The education of a rifleman takes many years and wanders down many paths. Mine began with an old deer hunter named Clare Irwin, who owned a well-worn Winchester 94. Clare was a sophisticate. I knew that because he had fitted out his 94 with a Lyman tang sight. He introduced me to his rifle, took me deer hunting the first time, and we stayed good friends until his death, thirty years later.
Books played a major part in my education—books by men like Jack O’Connor and John Taylor, and the annual Gun Digest, when it was edited by John T. Amber.
Later came conversations with fellow riflemen and hunters: Tony Henley and Robin Hurt, in Africa; Jack Carter in Texas; Tom Turpin, Dave Petzal, John Barsness, Dave Scovill, and John Sundra in America. Jim Carmichel, with his Book of the Rifle, changed some of my ideas as I began writing for magazines, and they stayed changed. Older writers, like O’Connor, were forbidding characters to me, dwelling on some rifle-making Olympus, discussing cartridges with Zeus. When I met Jim Carmichel the first time, I half-expected thunderbolts to spring from his fingertips; instead, I found him to be a gentleman of the old school, and that is the best kind.
Riflemakers contributed a lot, both those I knew personally and those I only read about, or whose creations I had the good fortune to see, handle, and sometimes shoot. There was Siegfried Trillus and Edwin von Atzigen, the former of German extraction, the other Swiss, and both as dedicated to rifles and riflemaking as it is possible to be. Through O’Connor, I learned about Al Biesen, and later owned one of Biesen’s rifles. And a lovely thing it is, too, but the .450 Ackley that Siegfried built for me after my first safari in Africa is every bit as fine as my Biesen, and that is a compliment to both.

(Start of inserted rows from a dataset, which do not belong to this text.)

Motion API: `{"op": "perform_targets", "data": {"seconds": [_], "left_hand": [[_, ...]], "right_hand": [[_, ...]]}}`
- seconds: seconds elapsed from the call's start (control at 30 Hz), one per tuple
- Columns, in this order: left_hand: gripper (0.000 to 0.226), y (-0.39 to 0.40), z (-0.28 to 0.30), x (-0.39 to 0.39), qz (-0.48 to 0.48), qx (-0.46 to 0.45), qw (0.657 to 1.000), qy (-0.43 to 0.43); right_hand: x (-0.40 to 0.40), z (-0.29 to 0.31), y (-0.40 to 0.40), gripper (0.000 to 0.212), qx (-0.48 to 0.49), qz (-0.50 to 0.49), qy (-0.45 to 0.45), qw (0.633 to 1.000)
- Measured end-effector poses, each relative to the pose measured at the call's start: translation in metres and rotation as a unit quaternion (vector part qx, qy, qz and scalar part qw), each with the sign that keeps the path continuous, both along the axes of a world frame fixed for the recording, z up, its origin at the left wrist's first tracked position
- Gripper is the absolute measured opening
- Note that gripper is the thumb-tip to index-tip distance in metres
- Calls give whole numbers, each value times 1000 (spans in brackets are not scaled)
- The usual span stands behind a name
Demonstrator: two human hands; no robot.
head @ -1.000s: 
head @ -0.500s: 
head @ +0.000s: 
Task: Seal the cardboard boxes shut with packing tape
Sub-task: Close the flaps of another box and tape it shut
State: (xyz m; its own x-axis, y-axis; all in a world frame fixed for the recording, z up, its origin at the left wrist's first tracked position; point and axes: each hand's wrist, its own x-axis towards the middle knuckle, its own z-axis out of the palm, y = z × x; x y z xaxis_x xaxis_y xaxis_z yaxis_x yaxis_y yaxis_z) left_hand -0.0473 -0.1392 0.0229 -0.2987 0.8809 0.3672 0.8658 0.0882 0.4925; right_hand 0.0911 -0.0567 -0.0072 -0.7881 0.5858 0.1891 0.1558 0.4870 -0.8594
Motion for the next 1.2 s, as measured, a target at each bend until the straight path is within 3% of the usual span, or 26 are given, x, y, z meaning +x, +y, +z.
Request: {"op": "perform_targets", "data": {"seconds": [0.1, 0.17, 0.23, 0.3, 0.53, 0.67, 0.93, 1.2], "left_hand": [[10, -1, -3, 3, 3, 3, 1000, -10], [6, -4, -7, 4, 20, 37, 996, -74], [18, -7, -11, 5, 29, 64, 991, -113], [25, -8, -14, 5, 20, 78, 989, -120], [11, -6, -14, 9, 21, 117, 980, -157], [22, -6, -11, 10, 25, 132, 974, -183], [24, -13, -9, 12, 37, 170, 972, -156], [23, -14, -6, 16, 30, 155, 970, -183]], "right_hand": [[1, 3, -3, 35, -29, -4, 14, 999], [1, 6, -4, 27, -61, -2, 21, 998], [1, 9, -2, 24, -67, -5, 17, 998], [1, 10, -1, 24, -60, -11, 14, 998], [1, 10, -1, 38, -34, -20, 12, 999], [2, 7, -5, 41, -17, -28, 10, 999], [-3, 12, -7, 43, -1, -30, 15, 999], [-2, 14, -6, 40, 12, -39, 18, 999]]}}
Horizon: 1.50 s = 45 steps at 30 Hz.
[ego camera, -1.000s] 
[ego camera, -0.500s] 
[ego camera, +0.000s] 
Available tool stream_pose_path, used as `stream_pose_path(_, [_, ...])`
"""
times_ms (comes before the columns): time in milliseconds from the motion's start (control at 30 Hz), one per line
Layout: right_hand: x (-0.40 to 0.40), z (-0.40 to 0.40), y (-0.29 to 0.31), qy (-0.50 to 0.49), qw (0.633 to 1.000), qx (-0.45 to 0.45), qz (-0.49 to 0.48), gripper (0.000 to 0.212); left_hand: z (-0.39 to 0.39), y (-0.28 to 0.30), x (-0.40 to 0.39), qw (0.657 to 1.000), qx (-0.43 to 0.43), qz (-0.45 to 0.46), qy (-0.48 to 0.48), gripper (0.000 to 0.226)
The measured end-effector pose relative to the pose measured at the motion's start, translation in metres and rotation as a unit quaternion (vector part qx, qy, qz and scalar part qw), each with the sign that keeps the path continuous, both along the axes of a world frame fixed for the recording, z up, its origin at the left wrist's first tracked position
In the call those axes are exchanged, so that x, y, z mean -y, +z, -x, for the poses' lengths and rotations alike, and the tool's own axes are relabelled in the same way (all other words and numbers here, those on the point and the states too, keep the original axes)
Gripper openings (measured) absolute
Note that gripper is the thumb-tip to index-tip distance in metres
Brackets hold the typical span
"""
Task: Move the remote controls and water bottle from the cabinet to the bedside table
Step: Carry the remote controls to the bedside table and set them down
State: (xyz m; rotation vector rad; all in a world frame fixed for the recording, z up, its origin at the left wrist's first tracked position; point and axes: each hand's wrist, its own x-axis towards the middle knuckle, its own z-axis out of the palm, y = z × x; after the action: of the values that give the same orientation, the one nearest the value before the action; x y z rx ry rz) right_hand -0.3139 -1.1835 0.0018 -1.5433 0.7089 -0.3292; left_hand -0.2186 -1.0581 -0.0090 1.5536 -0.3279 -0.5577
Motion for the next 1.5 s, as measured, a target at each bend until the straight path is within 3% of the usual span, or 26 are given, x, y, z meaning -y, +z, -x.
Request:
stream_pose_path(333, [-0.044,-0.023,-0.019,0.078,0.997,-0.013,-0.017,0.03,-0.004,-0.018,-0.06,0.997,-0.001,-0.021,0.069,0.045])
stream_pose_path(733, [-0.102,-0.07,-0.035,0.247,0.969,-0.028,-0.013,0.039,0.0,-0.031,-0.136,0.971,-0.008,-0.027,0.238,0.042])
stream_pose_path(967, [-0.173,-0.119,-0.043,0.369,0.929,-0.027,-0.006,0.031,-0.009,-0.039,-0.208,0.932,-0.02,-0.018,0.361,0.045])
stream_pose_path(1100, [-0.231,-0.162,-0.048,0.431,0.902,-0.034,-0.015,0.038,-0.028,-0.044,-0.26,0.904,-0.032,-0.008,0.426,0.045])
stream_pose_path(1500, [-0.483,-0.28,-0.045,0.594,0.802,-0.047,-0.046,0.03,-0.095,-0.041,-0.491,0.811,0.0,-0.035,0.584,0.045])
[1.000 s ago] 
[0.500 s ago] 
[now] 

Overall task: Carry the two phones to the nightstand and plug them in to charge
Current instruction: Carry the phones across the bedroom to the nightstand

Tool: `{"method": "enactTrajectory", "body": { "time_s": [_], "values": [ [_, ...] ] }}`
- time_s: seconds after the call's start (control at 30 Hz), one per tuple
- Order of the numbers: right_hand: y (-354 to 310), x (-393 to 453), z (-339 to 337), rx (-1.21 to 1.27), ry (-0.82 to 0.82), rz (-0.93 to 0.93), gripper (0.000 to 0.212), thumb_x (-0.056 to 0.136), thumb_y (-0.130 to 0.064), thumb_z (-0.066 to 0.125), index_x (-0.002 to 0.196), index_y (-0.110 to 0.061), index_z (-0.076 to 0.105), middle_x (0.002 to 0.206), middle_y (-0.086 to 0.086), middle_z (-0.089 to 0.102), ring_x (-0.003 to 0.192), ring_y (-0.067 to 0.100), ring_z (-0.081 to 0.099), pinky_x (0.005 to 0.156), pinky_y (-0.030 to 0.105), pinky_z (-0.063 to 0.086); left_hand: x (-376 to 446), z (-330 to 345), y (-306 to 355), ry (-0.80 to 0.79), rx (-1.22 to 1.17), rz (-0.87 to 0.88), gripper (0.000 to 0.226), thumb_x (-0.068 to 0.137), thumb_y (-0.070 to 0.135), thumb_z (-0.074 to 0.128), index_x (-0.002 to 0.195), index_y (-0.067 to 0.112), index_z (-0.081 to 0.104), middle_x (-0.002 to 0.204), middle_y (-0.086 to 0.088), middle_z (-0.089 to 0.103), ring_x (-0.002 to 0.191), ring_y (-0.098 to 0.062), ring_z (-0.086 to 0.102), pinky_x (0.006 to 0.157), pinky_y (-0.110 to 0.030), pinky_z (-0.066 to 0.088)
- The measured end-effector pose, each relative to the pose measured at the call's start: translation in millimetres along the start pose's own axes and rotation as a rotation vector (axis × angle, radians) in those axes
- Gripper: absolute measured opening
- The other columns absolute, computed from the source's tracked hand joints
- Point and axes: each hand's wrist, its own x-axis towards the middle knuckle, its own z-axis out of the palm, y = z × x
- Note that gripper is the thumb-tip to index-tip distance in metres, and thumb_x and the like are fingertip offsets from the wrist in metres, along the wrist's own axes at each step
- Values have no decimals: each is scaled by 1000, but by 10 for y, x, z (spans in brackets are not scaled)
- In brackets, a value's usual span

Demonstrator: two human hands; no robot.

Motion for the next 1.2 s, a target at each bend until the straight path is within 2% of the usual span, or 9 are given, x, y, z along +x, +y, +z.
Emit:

As for the rest, well, James Woodward, Henry Holland, and John Rigby, of course I never knew. Nor Paul Mauser, Ferdinand von Mannlicher, John Browning, or Arthur Savage. Would that I had. Not sure about Sir Charles Ross, though.
My education as a rifleman aside, Clare Irwin taught me something invaluable about hunting: One November day, it was blowing and snowing outside, as I recall, and the boat was bumping up against the dock. We were in by the fire, thawing out after a long walk back, and the coffee was just starting to bubble. Clare turned to me and said, “You know, I don’t really care if I get a deer. I just like to be up here, hunting them.”
Clare Irwin had killed a lot of deer out of that cabin over forty years, whereas I had yet to get my first, and so I didn’t really understand what he was talking about. But that was then.
Cape buffalo in Tanzania, with .450 Ackley built by Siegfried Trillus on an FN Supreme Mauser action.